◆ **Dataset excerpts**:
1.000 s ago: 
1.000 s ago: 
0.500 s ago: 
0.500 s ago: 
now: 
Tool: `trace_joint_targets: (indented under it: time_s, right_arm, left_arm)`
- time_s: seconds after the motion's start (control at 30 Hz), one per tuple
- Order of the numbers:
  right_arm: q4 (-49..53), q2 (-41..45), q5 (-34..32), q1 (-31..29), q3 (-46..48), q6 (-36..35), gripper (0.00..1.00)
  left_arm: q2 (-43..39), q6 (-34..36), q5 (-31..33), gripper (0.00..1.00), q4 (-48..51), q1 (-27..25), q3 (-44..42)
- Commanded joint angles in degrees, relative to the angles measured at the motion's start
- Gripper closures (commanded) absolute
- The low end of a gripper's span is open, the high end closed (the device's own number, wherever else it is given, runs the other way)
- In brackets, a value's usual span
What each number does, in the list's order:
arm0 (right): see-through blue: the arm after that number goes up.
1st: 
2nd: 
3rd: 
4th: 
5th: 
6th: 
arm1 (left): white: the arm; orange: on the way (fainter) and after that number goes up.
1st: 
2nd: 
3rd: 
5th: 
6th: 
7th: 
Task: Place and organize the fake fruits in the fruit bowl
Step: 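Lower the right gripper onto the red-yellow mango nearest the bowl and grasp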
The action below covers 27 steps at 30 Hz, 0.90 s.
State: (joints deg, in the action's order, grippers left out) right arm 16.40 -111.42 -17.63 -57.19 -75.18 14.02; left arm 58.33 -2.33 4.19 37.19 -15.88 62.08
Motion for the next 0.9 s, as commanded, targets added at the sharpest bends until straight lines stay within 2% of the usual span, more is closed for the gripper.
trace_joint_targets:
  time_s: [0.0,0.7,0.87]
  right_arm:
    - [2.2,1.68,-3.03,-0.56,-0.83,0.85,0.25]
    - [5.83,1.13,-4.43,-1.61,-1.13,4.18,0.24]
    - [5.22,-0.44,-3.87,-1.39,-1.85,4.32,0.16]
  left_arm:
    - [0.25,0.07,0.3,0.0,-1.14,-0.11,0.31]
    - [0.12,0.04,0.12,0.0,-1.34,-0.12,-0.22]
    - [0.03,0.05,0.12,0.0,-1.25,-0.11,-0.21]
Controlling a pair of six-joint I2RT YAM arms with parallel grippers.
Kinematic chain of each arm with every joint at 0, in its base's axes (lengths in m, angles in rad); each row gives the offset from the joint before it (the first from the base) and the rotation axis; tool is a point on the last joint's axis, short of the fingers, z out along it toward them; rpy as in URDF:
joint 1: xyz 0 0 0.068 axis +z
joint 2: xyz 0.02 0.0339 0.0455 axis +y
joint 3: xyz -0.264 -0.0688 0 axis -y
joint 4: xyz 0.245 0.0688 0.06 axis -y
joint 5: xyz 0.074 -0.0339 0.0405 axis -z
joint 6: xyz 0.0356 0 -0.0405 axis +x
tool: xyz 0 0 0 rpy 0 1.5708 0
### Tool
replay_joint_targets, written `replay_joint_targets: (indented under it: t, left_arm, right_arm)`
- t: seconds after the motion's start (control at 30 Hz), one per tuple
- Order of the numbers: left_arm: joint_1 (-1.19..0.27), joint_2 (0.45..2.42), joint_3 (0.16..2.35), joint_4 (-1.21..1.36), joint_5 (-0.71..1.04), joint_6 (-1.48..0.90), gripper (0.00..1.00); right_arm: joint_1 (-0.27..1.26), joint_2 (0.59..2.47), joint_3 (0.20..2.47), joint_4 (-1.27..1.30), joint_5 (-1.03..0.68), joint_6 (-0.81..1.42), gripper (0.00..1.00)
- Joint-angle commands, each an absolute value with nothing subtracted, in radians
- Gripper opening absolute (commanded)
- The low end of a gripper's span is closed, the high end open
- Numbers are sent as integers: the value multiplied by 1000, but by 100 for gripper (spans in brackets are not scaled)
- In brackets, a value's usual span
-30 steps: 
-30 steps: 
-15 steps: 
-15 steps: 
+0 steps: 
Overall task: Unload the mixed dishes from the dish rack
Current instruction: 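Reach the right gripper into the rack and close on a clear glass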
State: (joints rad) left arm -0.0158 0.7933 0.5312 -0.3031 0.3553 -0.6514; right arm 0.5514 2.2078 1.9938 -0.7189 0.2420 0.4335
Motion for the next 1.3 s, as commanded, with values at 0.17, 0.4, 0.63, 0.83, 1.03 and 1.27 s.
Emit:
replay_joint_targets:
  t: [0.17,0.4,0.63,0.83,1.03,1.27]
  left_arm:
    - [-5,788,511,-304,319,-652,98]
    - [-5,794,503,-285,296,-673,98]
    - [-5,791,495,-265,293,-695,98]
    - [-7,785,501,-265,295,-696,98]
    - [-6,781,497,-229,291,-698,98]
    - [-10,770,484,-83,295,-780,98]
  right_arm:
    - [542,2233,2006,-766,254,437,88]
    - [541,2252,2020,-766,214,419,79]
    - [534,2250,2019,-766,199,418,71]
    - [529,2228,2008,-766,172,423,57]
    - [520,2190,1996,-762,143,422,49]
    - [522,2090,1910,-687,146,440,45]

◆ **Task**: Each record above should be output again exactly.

◆ **Answer section**:
1.000 s ago: 
1.000 s ago: 
0.500 s ago: 
0.500 s ago: 
now: 
Tool: `trace_joint_targets: (indented under it: time_s, right_arm, left_arm)`
- time_s: seconds after the motion's start (control at 30 Hz), one per tuple
- Order of the numbers:
  right_arm: q4 (-49..53), q2 (-41..45), q5 (-34..32), q1 (-31..29), q3 (-46..48), q6 (-36..35), gripper (0.00..1.00)
  left_arm: q2 (-43..39), q6 (-34..36), q5 (-31..33), gripper (0.00..1.00), q4 (-48..51), q1 (-27..25), q3 (-44..42)
- Commanded joint angles in degrees, relative to the angles measured at the motion's start
- Gripper closures (commanded) absolute
- The low end of a gripper's span is open, the high end closed (the device's own number, wherever else it is given, runs the other way)
- In brackets, a value's usual span
What each number does, in the list's order:
arm0 (right): see-through blue: the arm after that number goes up.
1st: 
2nd: 
3rd: 
4th: 
5th: 
6th: 
arm1 (left): white: the arm; orange: on the way (fainter) and after that number goes up.
1st: 
2nd: 
3rd: 
5th: 
6th: 
7th: 
Task: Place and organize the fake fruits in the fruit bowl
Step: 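Lower the right gripper onto the red-yellow mango nearest the bowl and grasp
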The action below covers 27 steps at 30 Hz, 0.90 s.
State: (joints deg, in the action's order, grippers left out) right arm 16.40 -111.42 -17.63 -57.19 -75.18 14.02; left arm 58.33 -2.33 4.19 37.19 -15.88 62.08
Motion for the next 0.9 s, as commanded, targets added at the sharpest bends until straight lines stay within 2% of the usual span, more is closed for the gripper.
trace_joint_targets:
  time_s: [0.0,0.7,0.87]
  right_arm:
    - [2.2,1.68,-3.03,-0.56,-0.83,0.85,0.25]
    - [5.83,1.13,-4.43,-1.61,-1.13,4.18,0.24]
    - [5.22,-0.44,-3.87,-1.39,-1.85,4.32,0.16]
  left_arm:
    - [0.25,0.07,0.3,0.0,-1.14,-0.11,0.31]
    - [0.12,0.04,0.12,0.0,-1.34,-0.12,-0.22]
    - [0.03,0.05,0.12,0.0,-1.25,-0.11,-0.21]
Controlling a pair of six-joint I2RT YAM arms with parallel grippers.
Kinematic chain of each arm with every joint at 0, in its base's axes (lengths in m, angles in rad); each row gives the offset from the joint before it (the first from the base) and the rotation axis; tool is a point on the last joint's axis, short of the fingers, z out along it toward them; rpy as in URDF:
joint 1: xyz 0 0 0.068 axis +z
joint 2: xyz 0.02 0.0339 0.0455 axis +y
joint 3: xyz -0.264 -0.0688 0 axis -y
joint 4: xyz 0.245 0.0688 0.06 axis -y
joint 5: xyz 0.074 -0.0339 0.0405 axis -z
joint 6: xyz 0.0356 0 -0.0405 axis +x
tool: xyz 0 0 0 rpy 0 1.5708 0
### Tool
replay_joint_targets, written `replay_joint_targets: (indented under it: t, left_arm, right_arm)`
- t: seconds after the motion's start (control at 30 Hz), one per tuple
- Order of the numbers: left_arm: joint_1 (-1.19..0.27), joint_2 (0.45..2.42), joint_3 (0.16..2.35), joint_4 (-1.21..1.36), joint_5 (-0.71..1.04), joint_6 (-1.48..0.90), gripper (0.00..1.00); right_arm: joint_1 (-0.27..1.26), joint_2 (0.59..2.47), joint_3 (0.20..2.47), joint_4 (-1.27..1.30), joint_5 (-1.03..0.68), joint_6 (-0.81..1.42), gripper (0.00..1.00)
- Joint-angle commands, each an absolute value with nothing subtracted, in radians
- Gripper opening absolute (commanded)
- The low end of a gripper's span is closed, the high end open
- Numbers are sent as integers: the value multiplied by 1000, but by 100 for gripper (spans in brackets are not scaled)
- In brackets, a value's usual span
-30 steps: 
-30 steps: 
-15 steps: 
-15 steps: 
+0 steps: 
Overall task: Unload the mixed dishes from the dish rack
Current instruction: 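Reach the right gripper into the rack and close on a clear glass
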State: (joints rad) left arm -0.0158 0.7933 0.5312 -0.3031 0.3553 -0.6514; right arm 0.5514 2.2078 1.9938 -0.7189 0.2420 0.4335
Motion for the next 1.3 s, as commanded, with values at 0.17, 0.4, 0.63, 0.83, 1.03 and 1.27 s.
Emit:
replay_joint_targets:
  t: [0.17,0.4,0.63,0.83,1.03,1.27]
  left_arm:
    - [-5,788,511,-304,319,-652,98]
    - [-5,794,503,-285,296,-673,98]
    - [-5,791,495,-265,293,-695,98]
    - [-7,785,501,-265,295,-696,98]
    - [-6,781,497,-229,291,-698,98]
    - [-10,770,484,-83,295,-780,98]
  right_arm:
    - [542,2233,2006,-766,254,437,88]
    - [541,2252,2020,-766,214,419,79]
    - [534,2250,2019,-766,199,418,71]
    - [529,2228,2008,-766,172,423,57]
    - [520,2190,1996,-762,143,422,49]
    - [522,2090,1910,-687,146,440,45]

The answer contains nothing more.